A cough filled the headset before a voice on the other side said, “Go ahead.”
“Let’s go with… ‘Dear John. I never want to see you again. You’ll find your stuff at the old house. It’ll be gone by Saturday, so get it while you can, you jerk.’”
“That’s all?”
Mark grinned. “Yep.”
“Harsh.”
“John needs help realizing it’s over.” After choking back a snicker, Mark added, “Payment will hit your account by five.” Without waiting for acknowledgment, he disconnected.
That settled, Mark went to fill a duffel bag—listing items one by one. Cash… phones… guns… cartridges… His gut sank. It’s just like what Flynne did.
Ten
The car drove straight at them as Flynne turned off Rosewood and onto 42nd Street. Just as it turned back onto Rosewood, she caught a glimpse of the driver. He didn’t even look her way, but he didn’t need to. The moment his facial features morphed into a profile, she knew she knew him. “Sit up and look at that car. Do you recognize it?”
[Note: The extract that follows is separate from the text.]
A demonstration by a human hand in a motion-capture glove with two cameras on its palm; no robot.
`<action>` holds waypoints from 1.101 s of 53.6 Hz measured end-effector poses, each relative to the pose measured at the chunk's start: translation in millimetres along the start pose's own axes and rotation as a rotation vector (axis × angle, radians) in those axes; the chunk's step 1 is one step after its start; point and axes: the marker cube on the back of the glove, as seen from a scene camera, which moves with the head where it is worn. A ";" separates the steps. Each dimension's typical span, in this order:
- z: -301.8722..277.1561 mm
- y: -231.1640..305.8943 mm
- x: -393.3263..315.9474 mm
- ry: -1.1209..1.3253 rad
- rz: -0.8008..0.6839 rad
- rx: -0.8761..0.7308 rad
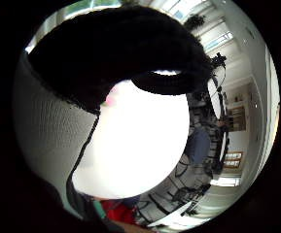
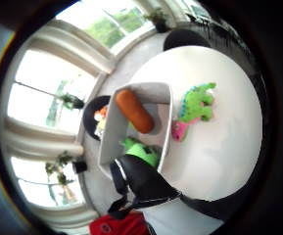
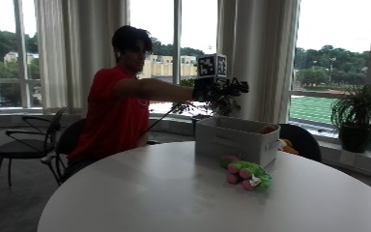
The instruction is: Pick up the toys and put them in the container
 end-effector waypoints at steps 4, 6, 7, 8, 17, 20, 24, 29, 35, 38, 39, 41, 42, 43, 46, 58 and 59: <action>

Too late. It was gone by the time Erika struggled to a seated position. “Didn’t see. Why? Should I? Was it Keith? Tyler?”
Flynne froze. She wanted to close her eyes and remember—needed to, but they needed to get out of there, too. “I don’t think he saw us. Can I, like, stop for a minute?”
“Sure.” Flynne might have ignored that, but Erika added, “Just pull into a driveway so you look like you belong there, and he probably won’t notice if he comes back. Is it Tyler?”
The next empty drive was near Elmhurst. She could go to the nearest parking lot… No! I’ve gotta do it while I can still remember.
Tires squealed as she jerked the wheel hard and shot up the drive and almost to the detached garage in back. Erika’s complaints filled the backseat, but Flynne gripped the steering wheel and took a long, slow, deep breath. Exhale… She forced the air through her lips and took another long draw of air through her nose.
It worked. Second by second, a sense of peace calmed her racing heart. The slower her heartrate dropped, the more clarity she found. “I know the car. I know I do. I can see it. The guy, too… sort of. Maybe not. But it’s not, like, Tyler or any of the agents—except maybe Sol? Could it be Sol? I think this guy was totes too short, but then Sol drives with his seat, like way back—so far back that he looks like he’s five-foot nothing.”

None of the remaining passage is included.